These decisions were made by the Acting NASA Administrator, Dr. William R. Graham, on the recommendation of the Headquarters Replanning Task Force, headed by Dr. Raymond S. Colladay, set up to study program alternatives in the wake of the accident. Other matters considered by the task force included: (1) the requirements for all aspects for an orbiter to replace the Challenger as well as the lost Inertial Upper Stage (INERTIAL UPPER STAGE) launch vehicle and its support structure attached to a Tracking and Data Relay Satellite (TDRS) lost with the Shuttle; (2) new launch schedules for the remaining three Shuttles; (3) an additional launch site at Vandenberg Air Force Base; (4) the role of expendable launch vehicles for commercial use; (5) the retention of ground communications because only one TDRS, instead of two, was in orbit to link spacecraft to earth because of the accident; (6) and identification of monetary losses other than those from the destroyed equipment.

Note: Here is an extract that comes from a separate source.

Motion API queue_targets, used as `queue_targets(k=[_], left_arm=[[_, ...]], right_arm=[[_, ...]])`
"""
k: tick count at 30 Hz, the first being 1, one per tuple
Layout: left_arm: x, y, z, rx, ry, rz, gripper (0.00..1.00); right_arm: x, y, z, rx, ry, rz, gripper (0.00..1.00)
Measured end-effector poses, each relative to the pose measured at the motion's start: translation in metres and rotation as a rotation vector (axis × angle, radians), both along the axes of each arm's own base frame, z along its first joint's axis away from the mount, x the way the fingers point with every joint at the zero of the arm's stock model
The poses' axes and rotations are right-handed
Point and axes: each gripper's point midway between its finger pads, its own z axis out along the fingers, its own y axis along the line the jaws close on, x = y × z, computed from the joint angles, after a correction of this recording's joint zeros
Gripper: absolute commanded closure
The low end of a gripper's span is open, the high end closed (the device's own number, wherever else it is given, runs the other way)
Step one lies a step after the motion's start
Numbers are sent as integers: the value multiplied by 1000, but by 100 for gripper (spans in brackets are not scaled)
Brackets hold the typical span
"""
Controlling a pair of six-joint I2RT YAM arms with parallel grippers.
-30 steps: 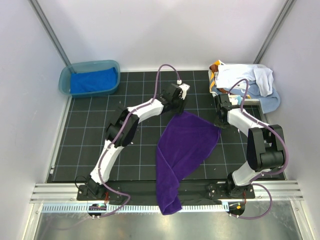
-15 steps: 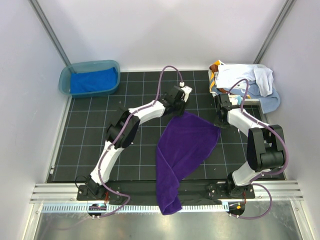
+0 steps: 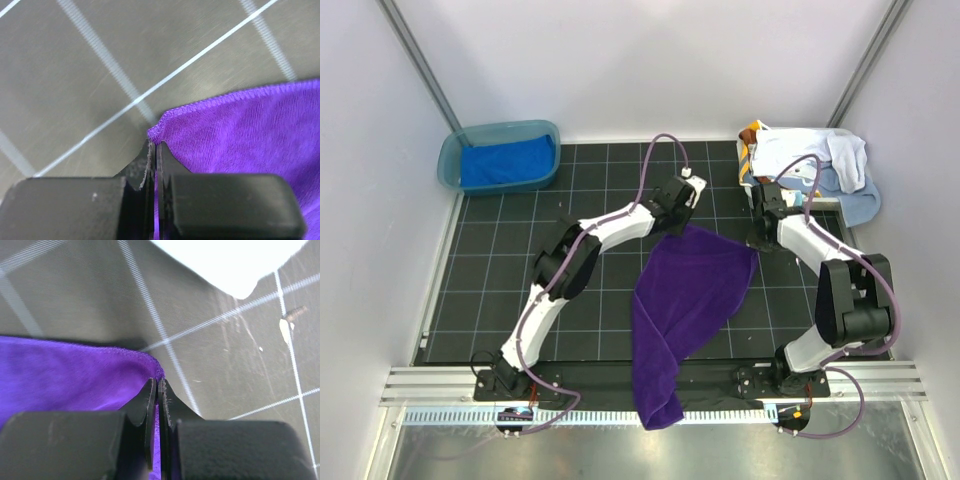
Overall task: Fold and stack the towels
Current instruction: Flatten out the crumpled towel
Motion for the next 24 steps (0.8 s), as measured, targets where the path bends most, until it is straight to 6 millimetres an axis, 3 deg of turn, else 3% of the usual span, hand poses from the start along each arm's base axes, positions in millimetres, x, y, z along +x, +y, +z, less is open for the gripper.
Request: queue_targets(k=[3,6,8,12,15,18,20,24], left_arm=[[-3,20,10,59,-17,64,100],[-4,42,44,85,-65,146,100],[-6,56,86,63,-119,201,100],[-18,85,203,-65,-272,301,100],[-47,112,288,-188,-389,349,100],[-89,132,348,-287,-464,331,100],[-123,140,382,-348,-504,281,100],[-176,153,430,-442,-545,178,100]], right_arm=[[12,12,28,46,-75,37,99],[28,31,75,103,-202,98,99],[35,45,116,148,-301,145,99],[34,70,199,244,-488,243,99],[22,85,256,306,-613,318,99],[1,101,316,372,-730,407,99],[-14,109,354,410,-805,462,99],[-50,118,429,471,-949,558,99]])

In the meantime, customers who had hoped to launch their satellites from the Space Shuttle were being forced to examine other alternatives. With launch schedules certain to fall far behind and military and scientific communities getting first priority, commercial interests would have to either put their projects on the back burner or use NASA's rival, the European Space Agency's Arianespace company, for more expensive launches. With NASA's announcement that its Shuffle program would be put on hold for 12-18 months, Shuttle-linked businesses were searching for other options as well. (NASA Release 86-22; C Trib, Mar 3/86; B Sun, Mar 4/86; USA Today, Mar 4/86)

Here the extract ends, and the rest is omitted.